Мир хочет удержать поэта, превратив его в благополучного педагога. Мотив этот организует главу «Петербург», где сперва «добрый директор» Энгельгардт – воплощение сентиментальной аккуратности – сообщает, что учительствующий Вильгельм «живет как сыр в масле», затем служащая в Екатерининском институте тетка Брейткопф, восхищаясь дружбой племянника с Жуковским, потчует его сливками, затем благодушная болтовня похожего на «сытого кота» Жуковского оборачивается пушкинской эпиграммой, бешенством Вильгельма и дуэлью, а ближе к финалу тетка Брейткопф советует мальчику исходатайствовать через Жуковского профессуру в Дерпте.

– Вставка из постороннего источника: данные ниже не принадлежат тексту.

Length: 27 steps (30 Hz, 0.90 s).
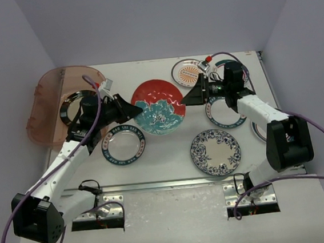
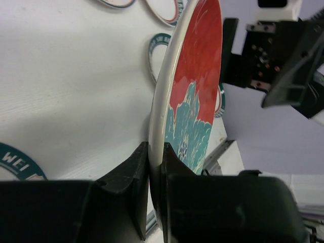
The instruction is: Place the plates into the plastic bin on the countertop
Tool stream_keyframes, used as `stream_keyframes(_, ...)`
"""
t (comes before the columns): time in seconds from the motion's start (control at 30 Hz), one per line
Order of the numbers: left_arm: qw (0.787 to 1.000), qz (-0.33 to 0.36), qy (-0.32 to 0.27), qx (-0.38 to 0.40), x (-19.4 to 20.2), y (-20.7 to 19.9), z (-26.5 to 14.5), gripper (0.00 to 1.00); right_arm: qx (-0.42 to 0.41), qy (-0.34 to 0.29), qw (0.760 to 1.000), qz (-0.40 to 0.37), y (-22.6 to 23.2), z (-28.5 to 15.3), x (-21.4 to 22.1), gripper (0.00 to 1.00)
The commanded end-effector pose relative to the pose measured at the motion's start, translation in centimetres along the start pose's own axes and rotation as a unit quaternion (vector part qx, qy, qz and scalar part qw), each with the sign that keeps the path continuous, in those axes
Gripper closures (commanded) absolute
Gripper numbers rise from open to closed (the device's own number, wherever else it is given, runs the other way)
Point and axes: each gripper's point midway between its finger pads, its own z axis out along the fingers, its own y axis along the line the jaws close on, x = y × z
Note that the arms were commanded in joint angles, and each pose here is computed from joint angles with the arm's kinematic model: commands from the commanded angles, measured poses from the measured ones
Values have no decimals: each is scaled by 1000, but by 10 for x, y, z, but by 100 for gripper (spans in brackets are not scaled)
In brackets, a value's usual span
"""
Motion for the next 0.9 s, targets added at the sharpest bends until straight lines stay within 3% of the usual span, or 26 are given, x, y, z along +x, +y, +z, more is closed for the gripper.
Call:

Дерптским профессором, а до того – ассоциация с Жуковским и Энгельгардтом – воспитателем великих князей был бегло помянутый в главе «Петербург» зять Кюхельбекера Г. А. Глинка, болезненное расхождение с которым – умным, почтенным и сентиментальным либералом, не гнушающимся жестоко наказывать крепостных – описана в главе «Деревня». В реальности Глинка умер в 1818 году (Кюхельбекер в Закупе гостил у его вдовы, а покойного свойственника всю жизнь глубоко почитал), но мотивные переклички, работающие на выделение фигуры неистового чудака (антагониста сытых и гладеньких конформистов), для Тынянова важнее строгой хронологии.
По той же причине отъезду Кюхельбекера за границу (еще одному неудачному побегу), случившемуся 8 сентября 1820 года, в романе предшествуют восстание Семеновского полка (16–18 октября) и публикация рылеевской сатиры «К временщику» (октябрьская книжка «Невского зрителя»). Кюхля должен бежать не только от педагогического уюта, но и от неразрывно с ним связанной тирании, от бесчеловечного рабства (ср. его ужас в «счастливом» отшельничестве Закупа; глава эта знаково соименна пушкинским стихам о «барстве диком» и «рабстве тощем» с их переходом от идиллии к инвективе). Кюхля должен получить первый урок литературной гражданственности, крушащей элегические обольщения, – из уст истинного революционера. Рылеев до обнародования «К временщику» был литератором неприметным, влияние он обрел позднее, а ярым антикарамзинистом – при всей своей революционности – не был никогда. В романе рылеевский монолог словно списан из программных статей внимающего ему Кюхельбекера, которые появятся лишь в 1824 году. Грибоедов, чья архаистическая ориентация сложилась ранее, а в Тифлисе споспешествовала «обращению» Кюхельбекера, в принципе мог и осенью 1820 года порицать Жуковского и требовать «простонародности». Но, конечно, не вводя в свою речь легко распознаваемую цитату из футуристического манифеста – «Надобно сбросить Жуковского с его романтизмом дворцовым…».